Here's a comprehensive example combining all three primitives:

typescript
import { sleep, waitForEvent, createWebhook } from 'flowcraft/sdk'

interface PaymentEvent {
  orderId: string
  amount: number
  status: 'success' | 'failed'
}

interface WebhookNotification {
  type: 'payment' | 'refund'
  orderId: string
  details: any
}

/** @flow */
export async function orderProcessingWorkflow(orderId: string) {
  console.log(`Processing order ${orderId}`)

  // Step 1: Wait for payment event
  const payment = await waitForEvent<PaymentEvent>('payment_completed')
  if (payment.status === 'failed') {
    return { status: 'failed', reason: 'payment failed' }
  }

  // Step 2: Create webhook for external notifications
  const webhook = await createWebhook<WebhookNotification>()

  // Send webhook URL to external system
  await notifyExternalSystem(webhook.url, orderId)

  // Step 3: Sleep briefly to allow external processing
  await sleep('30s')

  // Step 4: Wait for webhook confirmation
  const { request } = await webhook.request
  const notification = await request.json()
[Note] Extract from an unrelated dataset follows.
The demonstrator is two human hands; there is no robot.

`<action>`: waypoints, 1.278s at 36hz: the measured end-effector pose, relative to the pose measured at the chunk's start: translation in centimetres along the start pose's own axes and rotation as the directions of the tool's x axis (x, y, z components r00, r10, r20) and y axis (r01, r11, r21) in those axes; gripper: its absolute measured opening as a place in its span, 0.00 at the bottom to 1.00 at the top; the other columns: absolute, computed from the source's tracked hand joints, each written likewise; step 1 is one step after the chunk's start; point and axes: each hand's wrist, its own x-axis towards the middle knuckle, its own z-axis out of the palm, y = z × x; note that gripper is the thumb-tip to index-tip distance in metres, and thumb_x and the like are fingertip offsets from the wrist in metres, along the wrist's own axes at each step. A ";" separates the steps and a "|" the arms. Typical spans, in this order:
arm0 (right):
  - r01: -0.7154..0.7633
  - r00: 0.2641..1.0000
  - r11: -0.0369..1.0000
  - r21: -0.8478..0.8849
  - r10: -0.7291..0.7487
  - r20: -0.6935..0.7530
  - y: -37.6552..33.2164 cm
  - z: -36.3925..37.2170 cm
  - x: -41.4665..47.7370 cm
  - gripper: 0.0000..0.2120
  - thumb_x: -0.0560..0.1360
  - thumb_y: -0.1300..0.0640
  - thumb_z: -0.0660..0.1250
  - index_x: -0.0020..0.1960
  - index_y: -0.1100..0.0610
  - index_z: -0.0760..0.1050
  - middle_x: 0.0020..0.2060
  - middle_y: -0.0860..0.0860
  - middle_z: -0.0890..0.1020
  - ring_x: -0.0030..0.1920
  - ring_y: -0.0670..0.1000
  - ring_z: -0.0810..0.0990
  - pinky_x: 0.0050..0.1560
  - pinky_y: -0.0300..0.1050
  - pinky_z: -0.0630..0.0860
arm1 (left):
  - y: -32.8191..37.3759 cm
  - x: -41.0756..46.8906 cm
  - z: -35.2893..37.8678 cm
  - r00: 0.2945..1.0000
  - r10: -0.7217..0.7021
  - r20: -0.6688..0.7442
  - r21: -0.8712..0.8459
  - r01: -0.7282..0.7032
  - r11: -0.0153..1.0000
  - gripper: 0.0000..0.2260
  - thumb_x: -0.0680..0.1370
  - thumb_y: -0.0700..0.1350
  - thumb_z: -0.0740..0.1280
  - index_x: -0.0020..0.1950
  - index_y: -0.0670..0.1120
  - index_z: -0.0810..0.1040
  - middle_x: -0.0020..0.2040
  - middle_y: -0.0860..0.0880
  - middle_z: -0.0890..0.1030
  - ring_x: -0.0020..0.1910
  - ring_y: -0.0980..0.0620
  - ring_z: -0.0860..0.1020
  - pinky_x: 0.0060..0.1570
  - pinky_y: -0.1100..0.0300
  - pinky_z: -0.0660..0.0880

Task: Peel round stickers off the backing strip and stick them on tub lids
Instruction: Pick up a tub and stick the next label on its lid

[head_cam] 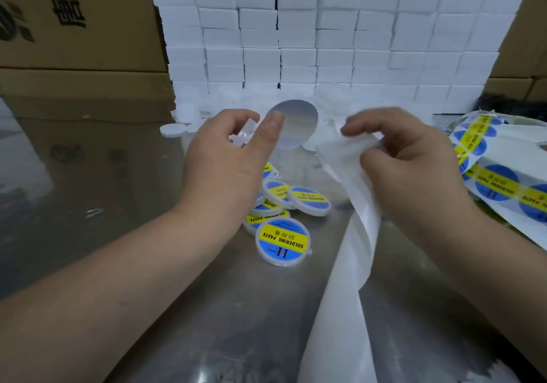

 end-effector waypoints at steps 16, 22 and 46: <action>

  if (notification.type === 'refund') {
    return { status: 'refunded', notification }
  }

  return {
    status: 'completed',
    orderId,
    payment,
    notification
  }
}

Runtime Behavior

Workflow States

Durable primitives create workflows that can be in different states:

  • running: Actively executing nodes
  • awaiting: Paused at a durable primitive, waiting for external input
  • completed: Finished execution successfully
  • failed: Encountered an error

Automatic Resumption

  • Sleep nodes: Automatically resume when the timer expires
  • Wait nodes: Require manual resumption via runtime.resume()
  • Webhook nodes: Resume when the webhook endpoint receives a POST request

State Persistence

All awaiting workflows maintain their complete state in the serialized context, enabling:

  • Durability: Workflows survive system restarts
  • Scalability: Workflows can be resumed on different machines
  • Observability: Current state and progress are always available

Best Practices

  1. Use Appropriate Timeouts: Combine sleep with wait nodes for escalation patterns
  2. Handle Webhook Failures: Implement retry logic for webhook-dependent workflows
  3. Validate Event Data: Always validate incoming event and webhook data
  4. Monitor Awaiting Workflows: Track workflows in awaiting state for observability
  5. Use TypeScript Types: Strongly type your event and webhook payloads
  6. Combine Primitives: Mix sleep, wait, and webhook primitives for complex workflows
  7. Error Handling: Implement proper error handling for resumed workflows

Integration with Adapters

When using distributed adapters (BullMQ, SQS, etc.), durable primitives work seamlessly:

  • Sleep nodes: Handled by the adapter's timer system
  • Wait nodes: Events are published to the adapter's event system
  • Webhook nodes: Endpoints are registered with the adapter's webhook system

See the Distributed Execution guide for more details on adapter-specific behavior.